So here’s the argument. The “good news”—Paul’s happy announcement, both to Jews and Gentiles—is the story about Jesus and Israel and its implications for the future of the pagan world: Jesus gave his life for the transgressions of Israel, he was raised from the dead, and sooner or later he would be revealed to the nations as King of kings and Lord of lords, bringing the present age of pagan domination to an end. In this narrative context salvation consisted in the faithful enduring witness of the fellowship of Jews and Gentiles, who believed this story and waited for its fulfilment in history (cf. 1 Tim. 3:15-16).

According to my gospel (2 Tim. 2:8)

Remember Jesus Christ, risen from the dead, from the seed of David, according to my gospel, for which I am suffering in chains as a malefactor, but the word of God has not been bound; for this reason I endure all things for the sake of the elect in order that they too may obtain the salvation which is in Christ Jesus with glory of the age. The word is trustworthy: for if we died together, we will also live together; if we endure, we will also reign together; if we deny, he will also deny us; if we are faithless, he remains faithful, for he cannot deny himself. (2 Tim. 2:8)

Gilbert argues here that the resurrection of the Davidic king is not the whole gospel, it is simply “in accordance with the gospel”, it is part of the gospel.

The point to keep in mind here is that Paul is urging Timothy not to be ashamed of his imprisonment but to “share in suffering”. As apostles they have been entrusted with the task of proclaiming the purpose of God. This purpose has been disclosed in what happened when Jesus appeared in Israel: he abolished death and “brought to light life and immortality through the gospel” (2 Tim. 1:8-10). Paul was appointed an apostle and teacher of this gospel, which is why he is currently suffering in prison. But he is confident that the Lord is able to sustain the apostolic witness, under all circumstances, until the day when he will be acknowledged by the nations (2 Tim. 1:12).

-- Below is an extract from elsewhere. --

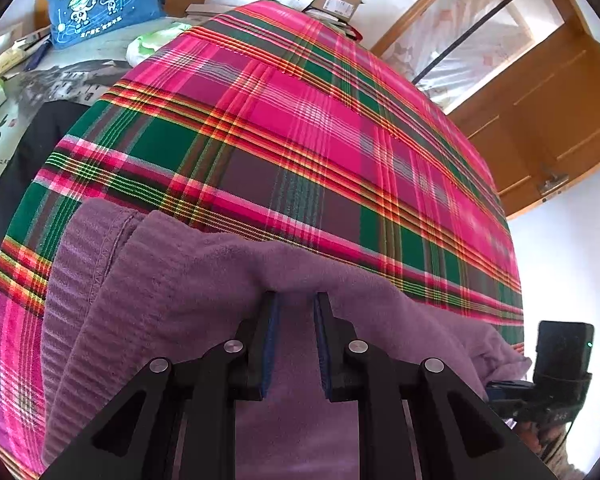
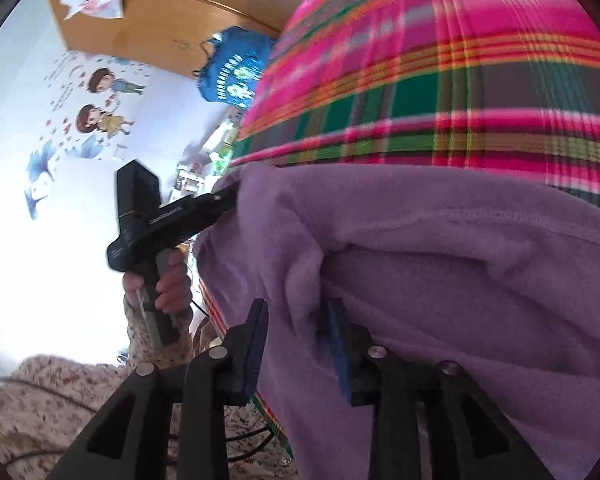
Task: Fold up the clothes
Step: 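Grasp the folded purple garment edge with the right gripper and lift it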
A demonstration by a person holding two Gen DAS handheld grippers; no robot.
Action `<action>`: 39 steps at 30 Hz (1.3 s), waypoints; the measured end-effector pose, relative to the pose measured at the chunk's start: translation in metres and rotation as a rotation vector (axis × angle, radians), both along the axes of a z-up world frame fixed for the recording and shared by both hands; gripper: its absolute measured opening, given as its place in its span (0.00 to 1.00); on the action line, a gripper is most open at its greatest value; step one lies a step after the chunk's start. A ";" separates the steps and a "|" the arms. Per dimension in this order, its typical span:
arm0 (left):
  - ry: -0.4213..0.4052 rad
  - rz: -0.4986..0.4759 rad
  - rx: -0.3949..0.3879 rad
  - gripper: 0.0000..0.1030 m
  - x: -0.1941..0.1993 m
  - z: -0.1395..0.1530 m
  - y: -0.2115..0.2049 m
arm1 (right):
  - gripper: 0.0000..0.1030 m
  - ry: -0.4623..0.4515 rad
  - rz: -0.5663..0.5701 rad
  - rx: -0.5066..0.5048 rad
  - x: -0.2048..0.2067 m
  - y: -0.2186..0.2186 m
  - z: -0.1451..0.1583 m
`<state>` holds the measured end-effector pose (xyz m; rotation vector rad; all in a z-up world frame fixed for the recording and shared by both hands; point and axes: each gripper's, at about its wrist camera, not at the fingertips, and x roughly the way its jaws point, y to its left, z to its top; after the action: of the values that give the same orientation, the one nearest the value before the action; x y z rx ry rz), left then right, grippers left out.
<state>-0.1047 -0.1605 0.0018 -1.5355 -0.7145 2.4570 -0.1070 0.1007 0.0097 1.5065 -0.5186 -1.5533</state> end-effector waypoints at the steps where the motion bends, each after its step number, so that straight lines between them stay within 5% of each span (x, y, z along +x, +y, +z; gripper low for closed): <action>1: 0.000 0.001 0.002 0.18 0.000 0.000 0.000 | 0.32 -0.011 0.011 0.002 -0.001 -0.005 -0.002; 14: 0.008 0.000 0.025 0.18 0.001 -0.001 -0.003 | 0.37 -0.020 0.069 -0.041 -0.006 -0.038 -0.007; 19: 0.011 0.000 0.029 0.18 0.001 -0.002 -0.003 | 0.38 0.005 0.005 -0.088 -0.008 -0.043 -0.006; 22: 0.013 0.000 0.030 0.18 0.001 -0.002 -0.003 | 0.39 0.062 -0.036 -0.075 -0.005 -0.044 -0.002; 26: 0.014 -0.003 0.034 0.18 0.001 -0.002 -0.004 | 0.39 0.284 -0.082 0.009 0.007 -0.043 0.021; 31: 0.018 -0.003 0.038 0.18 0.001 -0.003 -0.004 | 0.40 0.402 -0.180 -0.031 0.007 -0.026 0.042; 35: 0.020 -0.001 0.040 0.18 0.001 -0.003 -0.005 | 0.43 0.369 -0.140 -0.020 0.007 -0.028 0.036; 39: 0.021 -0.001 0.042 0.18 0.001 -0.004 -0.005 | 0.43 0.220 -0.043 0.011 0.005 -0.038 0.013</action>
<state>-0.1033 -0.1652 -0.0020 -1.4921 -0.7560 2.4378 -0.1019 0.0631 0.0227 1.3194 -0.4174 -1.7330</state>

The focus, therefore, is firmly on the new reality that will come to fulfilment in the course of history. This new reality currently consists in the fact that Jesus has abolished death and attained immortality, therefore the apostles can be certain that the eschatological outcome will be achieved—no matter what they must suffer—when they will “obtain the salvation which is in Christ Jesus with glory of the age” (2 Tim. 2:10). If the apostles die with Christ, they will live with Christ; if they persevere, they will be vindicated and will reign with him in the age to come.

In summary

Paul’s “gospel” was not a simple, singular thing. It was not a universal, unchanging thing. It was a complicated knot of ideas, a narrative, that cannot be understood apart from the evolving historical context in which it was proclaimed. Probably at the heart of it was the belief that Jesus had been raised from the dead and seated at the right hand of God as Israel’s king. But this new reality had come about only because he had given his life as a ransom for many in Israel. More importantly, it entailed the powerfully realistic expectation that Israel’s king would sooner or later be accepted as King of kings and Lord of lords, a new emperor, by the nations of the ancient world.

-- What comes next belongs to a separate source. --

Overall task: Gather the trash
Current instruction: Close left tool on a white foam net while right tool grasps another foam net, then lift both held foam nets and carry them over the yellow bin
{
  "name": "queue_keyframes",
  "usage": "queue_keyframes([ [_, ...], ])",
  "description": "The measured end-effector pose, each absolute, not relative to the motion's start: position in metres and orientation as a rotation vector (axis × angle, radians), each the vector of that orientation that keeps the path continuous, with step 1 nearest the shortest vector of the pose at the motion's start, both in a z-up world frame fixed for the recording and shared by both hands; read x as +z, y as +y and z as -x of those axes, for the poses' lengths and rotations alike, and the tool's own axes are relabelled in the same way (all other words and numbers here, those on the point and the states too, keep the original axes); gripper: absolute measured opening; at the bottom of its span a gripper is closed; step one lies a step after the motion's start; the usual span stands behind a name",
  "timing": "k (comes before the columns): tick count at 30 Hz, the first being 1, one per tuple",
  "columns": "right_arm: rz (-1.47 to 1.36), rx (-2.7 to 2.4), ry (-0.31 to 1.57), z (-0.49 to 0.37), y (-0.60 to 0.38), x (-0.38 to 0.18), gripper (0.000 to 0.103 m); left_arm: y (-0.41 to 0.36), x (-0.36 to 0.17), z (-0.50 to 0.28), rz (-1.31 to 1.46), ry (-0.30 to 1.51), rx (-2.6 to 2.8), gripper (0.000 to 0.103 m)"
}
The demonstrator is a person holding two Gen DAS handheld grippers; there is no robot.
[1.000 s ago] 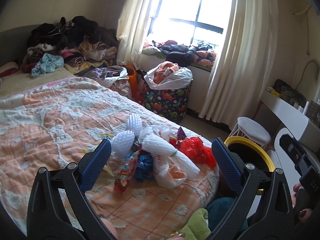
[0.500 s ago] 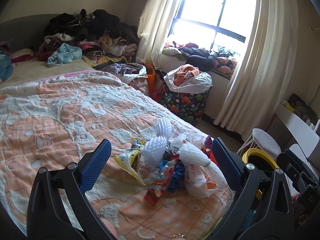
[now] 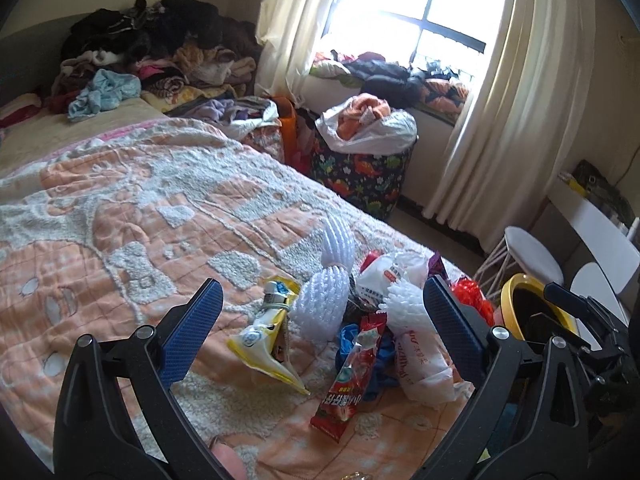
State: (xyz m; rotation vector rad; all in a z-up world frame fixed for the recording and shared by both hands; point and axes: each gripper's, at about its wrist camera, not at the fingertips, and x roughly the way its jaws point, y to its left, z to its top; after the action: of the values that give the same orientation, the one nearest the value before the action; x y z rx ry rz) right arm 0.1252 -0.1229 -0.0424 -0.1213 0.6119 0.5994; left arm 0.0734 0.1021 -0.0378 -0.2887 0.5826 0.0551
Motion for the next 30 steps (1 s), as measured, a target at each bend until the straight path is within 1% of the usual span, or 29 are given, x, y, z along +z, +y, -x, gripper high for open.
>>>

That is good news for us today not despite the fact that it happened in history but because it happened in history.

Andrew, at one point you state: “…the prophetic-apostolic announcement that Jesus had been installed as Israel’s king and that he would one day actually rule over the nations.”

Whereas most of us see Jesus’s rule as a more abstract idea, primarily through the seating of him at God’s right hand post-resurrection, you would say this “rule over the nations” did not become apparent, or actual, at Jesus’s enthronement but rather it became a reality as the people of God were delivered from the rampant paganism within the empire they existed. Is that correct?

So did his rule become an actual reality at the post-resurrection enthronement or much later in the church’s flourishing over and above the end of the dominant paganism of the time?

Or perhaps you would say Jesus’s rule was in fact real at his enthronment, but it was not visualized until later. Kind of a two-step coronation process.

Sorry if that sounds too much like slicing hairs, I’m just trying to see when you would say Jesus was made ruler of the nations — and if there is a difference between the actual when and the visualization of it for the people of God.


…you would say this “rule over the nations” did not become apparent, or actual, at Jesus’s enthronement but rather it became a reality as the people of God were delivered from the rampant paganism within the empire they existed. Is that correct?

Yes, that is correct. But more than that: they were delivered, but they were also vindicated, they were glorified, they came to be held in honour, the martyrs were raised to rule with Christ (Rev. 20:4), and the nations as nations abandoned their idols to worship the one living creator God and to confess his Son as Lord.

So we have to differentiate between the rule of Jesus in heaven, above all authority and power, etc., and the actual historical expression of that rule on earth. In effect, along the lines of the prayer that Jesus taught his disciples, the kingdom of Christ in heaven eventually became the kingdom of Christ on earth, and the church became—in theory, at least—the Spirit-filled priesthood for this new political-religious order.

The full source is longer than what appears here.